The Student News Site of Northern Illinois University

Northern Star

University Council: Enrollment down, ‘painful’ budget changes

Altgeld+Hall+sits+under+a+cloudy+sky.+Enrollment+is+down+for+another+fall+semester.+%28Northern+Star+File+Photo%29
Northern Star File Photo
Altgeld Hall sits under a cloudy sky. Enrollment is down for another fall semester. (Northern Star File Photo)

DeKALB – NIU President Lisa Freeman has revealed some of the numbers from this year’s 10-day enrollment report and discussed plans for NIU’s multi-year budgeting.

On Wednesday during the first University Council meeting of the semester, Freeman said total enrollment numbers are down. Total enrollment for Fall 2023 came out to 15,504 students, which is a less than a 1% decrease from Fall 2022.

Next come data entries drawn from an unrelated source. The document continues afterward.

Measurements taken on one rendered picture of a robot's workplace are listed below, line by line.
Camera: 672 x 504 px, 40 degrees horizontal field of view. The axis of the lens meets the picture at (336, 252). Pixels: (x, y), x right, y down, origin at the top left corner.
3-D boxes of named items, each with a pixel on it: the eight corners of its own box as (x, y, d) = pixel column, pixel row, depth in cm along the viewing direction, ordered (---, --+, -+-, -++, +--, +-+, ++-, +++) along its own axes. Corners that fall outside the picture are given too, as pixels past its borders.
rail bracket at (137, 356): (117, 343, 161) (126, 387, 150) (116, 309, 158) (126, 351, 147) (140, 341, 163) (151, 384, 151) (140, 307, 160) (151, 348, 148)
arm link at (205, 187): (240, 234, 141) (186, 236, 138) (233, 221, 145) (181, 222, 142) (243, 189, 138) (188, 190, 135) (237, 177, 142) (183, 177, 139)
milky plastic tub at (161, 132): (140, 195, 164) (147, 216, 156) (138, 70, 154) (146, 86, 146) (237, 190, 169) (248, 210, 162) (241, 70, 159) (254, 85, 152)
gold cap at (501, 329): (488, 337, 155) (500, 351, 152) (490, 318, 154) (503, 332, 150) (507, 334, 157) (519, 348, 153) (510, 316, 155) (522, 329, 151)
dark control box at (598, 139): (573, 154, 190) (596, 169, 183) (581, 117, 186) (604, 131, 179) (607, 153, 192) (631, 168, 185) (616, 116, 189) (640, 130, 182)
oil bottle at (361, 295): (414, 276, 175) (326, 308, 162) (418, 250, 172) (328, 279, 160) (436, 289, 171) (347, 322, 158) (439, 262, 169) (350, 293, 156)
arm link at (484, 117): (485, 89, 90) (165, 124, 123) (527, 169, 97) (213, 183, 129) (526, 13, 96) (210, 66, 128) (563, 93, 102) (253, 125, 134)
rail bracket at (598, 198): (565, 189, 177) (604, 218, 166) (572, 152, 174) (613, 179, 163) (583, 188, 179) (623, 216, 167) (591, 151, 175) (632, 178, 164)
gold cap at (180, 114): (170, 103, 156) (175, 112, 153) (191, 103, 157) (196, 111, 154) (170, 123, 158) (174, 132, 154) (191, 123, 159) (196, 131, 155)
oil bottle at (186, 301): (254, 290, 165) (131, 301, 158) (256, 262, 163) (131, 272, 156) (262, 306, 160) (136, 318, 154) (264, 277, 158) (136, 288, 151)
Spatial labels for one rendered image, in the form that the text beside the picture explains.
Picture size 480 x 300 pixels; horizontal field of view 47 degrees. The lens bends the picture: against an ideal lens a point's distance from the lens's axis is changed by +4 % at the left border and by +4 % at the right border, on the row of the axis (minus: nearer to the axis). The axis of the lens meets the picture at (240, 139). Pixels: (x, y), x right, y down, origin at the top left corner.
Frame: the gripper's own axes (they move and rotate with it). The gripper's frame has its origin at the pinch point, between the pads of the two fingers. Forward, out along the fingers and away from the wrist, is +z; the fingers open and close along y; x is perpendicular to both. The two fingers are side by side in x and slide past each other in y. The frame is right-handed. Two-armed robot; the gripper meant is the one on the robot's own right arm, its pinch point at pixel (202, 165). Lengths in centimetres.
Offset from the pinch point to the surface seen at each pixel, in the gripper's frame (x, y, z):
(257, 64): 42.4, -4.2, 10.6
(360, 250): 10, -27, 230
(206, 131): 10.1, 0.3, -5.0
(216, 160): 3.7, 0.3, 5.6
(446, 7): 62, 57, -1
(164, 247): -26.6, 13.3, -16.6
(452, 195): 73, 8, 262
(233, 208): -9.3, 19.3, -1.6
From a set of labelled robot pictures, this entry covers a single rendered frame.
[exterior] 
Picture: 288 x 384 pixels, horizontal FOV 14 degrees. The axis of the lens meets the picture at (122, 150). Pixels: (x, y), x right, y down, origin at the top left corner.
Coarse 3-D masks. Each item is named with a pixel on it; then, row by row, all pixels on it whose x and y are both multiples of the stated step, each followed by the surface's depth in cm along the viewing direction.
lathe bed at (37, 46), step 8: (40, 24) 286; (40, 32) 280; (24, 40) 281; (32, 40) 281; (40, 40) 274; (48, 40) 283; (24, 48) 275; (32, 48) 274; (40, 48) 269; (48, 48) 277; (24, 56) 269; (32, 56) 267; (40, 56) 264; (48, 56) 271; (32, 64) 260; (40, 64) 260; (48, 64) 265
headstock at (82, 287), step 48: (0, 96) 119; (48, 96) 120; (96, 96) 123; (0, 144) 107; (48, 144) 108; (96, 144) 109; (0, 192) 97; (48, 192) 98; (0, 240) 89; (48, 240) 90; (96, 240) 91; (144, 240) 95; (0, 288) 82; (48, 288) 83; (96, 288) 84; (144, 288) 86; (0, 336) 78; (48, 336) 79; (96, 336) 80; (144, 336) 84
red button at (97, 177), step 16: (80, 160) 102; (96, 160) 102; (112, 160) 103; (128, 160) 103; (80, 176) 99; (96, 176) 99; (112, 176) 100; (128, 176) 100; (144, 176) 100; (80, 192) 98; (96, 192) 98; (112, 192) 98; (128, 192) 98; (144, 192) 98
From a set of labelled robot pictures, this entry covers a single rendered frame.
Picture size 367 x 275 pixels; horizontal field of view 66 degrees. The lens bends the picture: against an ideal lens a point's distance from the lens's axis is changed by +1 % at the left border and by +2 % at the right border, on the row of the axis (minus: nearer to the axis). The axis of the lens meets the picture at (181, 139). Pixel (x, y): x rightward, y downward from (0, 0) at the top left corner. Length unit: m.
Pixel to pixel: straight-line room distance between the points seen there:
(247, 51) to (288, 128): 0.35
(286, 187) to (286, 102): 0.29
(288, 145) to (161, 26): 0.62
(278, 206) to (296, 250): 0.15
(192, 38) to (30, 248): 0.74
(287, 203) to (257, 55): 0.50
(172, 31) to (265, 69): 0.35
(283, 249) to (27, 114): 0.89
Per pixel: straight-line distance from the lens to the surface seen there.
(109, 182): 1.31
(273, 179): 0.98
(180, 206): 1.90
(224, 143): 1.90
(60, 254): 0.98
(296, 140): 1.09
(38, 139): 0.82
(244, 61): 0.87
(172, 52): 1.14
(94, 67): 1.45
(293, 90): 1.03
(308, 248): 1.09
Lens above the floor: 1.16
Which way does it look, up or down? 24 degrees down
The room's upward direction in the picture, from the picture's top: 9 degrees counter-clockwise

“We can say total enrollment is relatively flat,” Freeman said. “It actually exceeded the targeted enrollment minimum that we had in the university goals. We put in the university goals a range of enrollment that we were targeting, the bottom of that range was 15,360.”

The top of the range for target enrollment was 15,570 students. 

“When we are talking about our enrollment target range … as a starting point, if everything was the same as last year, this is what the number would be,” Freeman said in a Jan. 24 interview with the Northern Star.

Total first-year student enrollment came out to 2,202 students, which is a 238 student decrease since fall 2022.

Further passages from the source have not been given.